Elon Musk and Jeff Bezos frame settling space as an existential imperative, but three recent books push back on that consensus by assembling practical, ethical, and ideological objections. Kelly and Zach Weinersmith in A City on Mars (paperback release 2025) catalog the medical, technical, legal, and existential costs of off-Earth communities, warning of outcomes that range from Martian eugenics to interplanetary war and even “space cannibalism.” The Weinersmiths emphasize the harsh realities of reproduction, radiation, bone loss, and the ethical problem that infants cannot consent to being experimental subjects in a hostile environment. They also coin the blunt term “suckitude” to describe underestimated hardships of living off Earth.
Savannah Mandel in Ground Control (2024) reframes the argument through justice and distribution: the money spent on human spaceflight competes with unmet needs on Earth, a critique voiced since Apollo-era protests and Gil Scott-Heron’s poem. Mandel argues the current commercial model will concentrate benefits among the very rich and that robotic missions offer far better value for scientific return and risk reduction. Mary-Jane Rubenstein in Astrotopia (paperback release 2024) traces the ideology behind the corporate space race to dominionist and mythological impulses that recast Earth as expendable and space as divinely allotted. She disputes the optimism of slogans such as Jeff Bezos’s trillion-people vision and cautions that human vices will travel with us, producing a “numbers game” that could amplify rather than solve political violence.

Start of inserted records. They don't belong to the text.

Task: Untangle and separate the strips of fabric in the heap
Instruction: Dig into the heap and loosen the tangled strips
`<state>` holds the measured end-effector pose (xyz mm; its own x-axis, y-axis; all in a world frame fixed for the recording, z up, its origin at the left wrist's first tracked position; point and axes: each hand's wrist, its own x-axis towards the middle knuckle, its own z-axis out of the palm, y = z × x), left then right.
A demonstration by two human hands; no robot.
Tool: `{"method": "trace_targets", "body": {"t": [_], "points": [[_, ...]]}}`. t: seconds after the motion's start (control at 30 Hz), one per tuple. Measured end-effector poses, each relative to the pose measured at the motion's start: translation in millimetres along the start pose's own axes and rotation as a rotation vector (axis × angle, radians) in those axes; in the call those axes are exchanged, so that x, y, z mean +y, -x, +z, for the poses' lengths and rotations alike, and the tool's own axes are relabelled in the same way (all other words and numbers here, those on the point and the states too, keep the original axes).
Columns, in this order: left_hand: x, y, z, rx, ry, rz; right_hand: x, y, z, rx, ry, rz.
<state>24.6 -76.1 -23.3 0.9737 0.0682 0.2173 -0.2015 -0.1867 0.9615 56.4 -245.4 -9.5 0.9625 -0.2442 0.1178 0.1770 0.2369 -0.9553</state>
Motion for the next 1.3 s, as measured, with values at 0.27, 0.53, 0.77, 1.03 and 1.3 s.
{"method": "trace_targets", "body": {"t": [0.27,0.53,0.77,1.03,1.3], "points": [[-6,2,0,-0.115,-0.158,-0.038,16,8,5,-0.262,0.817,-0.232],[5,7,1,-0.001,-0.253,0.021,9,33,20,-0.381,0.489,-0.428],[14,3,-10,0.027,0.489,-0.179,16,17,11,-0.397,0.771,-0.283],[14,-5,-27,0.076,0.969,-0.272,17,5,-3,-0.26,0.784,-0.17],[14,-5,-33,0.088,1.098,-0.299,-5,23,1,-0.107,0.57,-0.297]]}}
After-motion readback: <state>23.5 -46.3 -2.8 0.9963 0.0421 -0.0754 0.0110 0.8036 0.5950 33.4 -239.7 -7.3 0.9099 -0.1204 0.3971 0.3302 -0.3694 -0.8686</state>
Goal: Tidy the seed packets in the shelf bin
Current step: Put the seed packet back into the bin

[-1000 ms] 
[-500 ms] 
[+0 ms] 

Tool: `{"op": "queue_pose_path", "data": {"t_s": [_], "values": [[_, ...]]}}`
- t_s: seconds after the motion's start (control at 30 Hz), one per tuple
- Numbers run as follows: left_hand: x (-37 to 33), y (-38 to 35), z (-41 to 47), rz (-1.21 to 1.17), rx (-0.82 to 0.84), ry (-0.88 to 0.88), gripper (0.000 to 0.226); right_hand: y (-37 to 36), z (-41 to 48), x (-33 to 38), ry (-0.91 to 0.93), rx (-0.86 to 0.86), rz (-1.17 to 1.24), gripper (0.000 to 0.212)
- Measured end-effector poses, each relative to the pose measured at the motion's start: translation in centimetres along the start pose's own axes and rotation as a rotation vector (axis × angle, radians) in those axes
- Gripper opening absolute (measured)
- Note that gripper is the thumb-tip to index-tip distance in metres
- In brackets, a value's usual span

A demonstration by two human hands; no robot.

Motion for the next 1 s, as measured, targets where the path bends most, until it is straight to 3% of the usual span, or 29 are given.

All three authors converge on a common recommendation: slow down and mature. They call for decolonizing approaches that prioritize stewardship of Earth, multigenerational governance, and alternative myths that discourage exploitation. The books also register recent signs that their concerns are not purely theoretical: in 2025, the commercial sector faced high-profile technical failures and political controversies that underscored safety, inequality, and regulatory risks, including Starship test failures, a Starliner malfunction and extended crew stay, and backlash against high-profile suborbital tourism. The collective message is cautious: human settlement of space may be desirable someday, but not until ethical, political, and technological conditions improve and the impulse to rush is checked.